(Beginning of Material provided)
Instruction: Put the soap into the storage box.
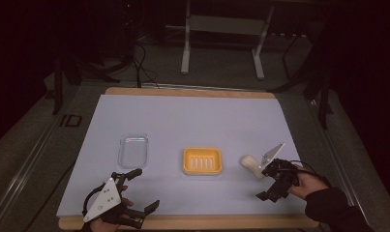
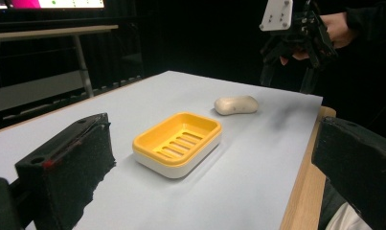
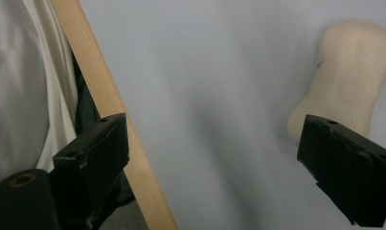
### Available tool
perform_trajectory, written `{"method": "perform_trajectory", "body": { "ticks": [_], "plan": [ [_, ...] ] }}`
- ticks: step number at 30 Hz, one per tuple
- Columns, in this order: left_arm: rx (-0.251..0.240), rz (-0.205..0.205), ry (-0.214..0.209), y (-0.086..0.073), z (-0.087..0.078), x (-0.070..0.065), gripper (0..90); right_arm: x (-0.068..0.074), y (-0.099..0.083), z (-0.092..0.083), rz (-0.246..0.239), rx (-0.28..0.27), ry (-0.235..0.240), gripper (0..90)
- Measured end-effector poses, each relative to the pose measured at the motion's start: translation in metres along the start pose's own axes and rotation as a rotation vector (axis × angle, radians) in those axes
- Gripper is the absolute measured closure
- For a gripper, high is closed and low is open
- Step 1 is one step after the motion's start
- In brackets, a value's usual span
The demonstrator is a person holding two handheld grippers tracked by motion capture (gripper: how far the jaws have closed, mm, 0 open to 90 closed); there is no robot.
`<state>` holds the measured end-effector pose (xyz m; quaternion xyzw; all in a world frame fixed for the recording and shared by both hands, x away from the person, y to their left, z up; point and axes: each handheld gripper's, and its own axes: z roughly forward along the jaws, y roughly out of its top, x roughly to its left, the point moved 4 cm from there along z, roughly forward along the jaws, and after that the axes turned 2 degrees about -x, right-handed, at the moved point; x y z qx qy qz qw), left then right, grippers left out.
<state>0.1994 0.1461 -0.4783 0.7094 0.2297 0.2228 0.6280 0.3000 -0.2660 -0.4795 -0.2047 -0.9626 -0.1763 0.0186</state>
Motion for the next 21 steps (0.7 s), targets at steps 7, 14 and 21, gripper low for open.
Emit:
{"method": "perform_trajectory", "body": {
  "ticks": [7,14,21],
  "plan": [
    [0.004,0.002,-0.001,0.000,0.000,0.000,0.7,-0.006,-0.006,0.001,0.036,0.063,0.007,10.2],
    [0.005,0.003,-0.002,0.000,0.000,0.000,0.7,-0.015,-0.013,0.005,0.096,0.128,0.004,11.0],
    [0.007,0.004,-0.003,0.000,0.000,0.000,0.7,-0.023,-0.020,0.010,0.134,0.214,-0.040,11.9]
  ]
}}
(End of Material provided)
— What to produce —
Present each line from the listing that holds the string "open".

— Solution to this task —
- For a gripper, high is closed and low is open
The demonstrator is a person holding two handheld grippers tracked by motion capture (gripper: how far the jaws have closed, mm, 0 open to 90 closed); there is no robot.
Motion for the next 21 steps (0.7 s), targets at steps 7, 14 and 21, gripper low for open.

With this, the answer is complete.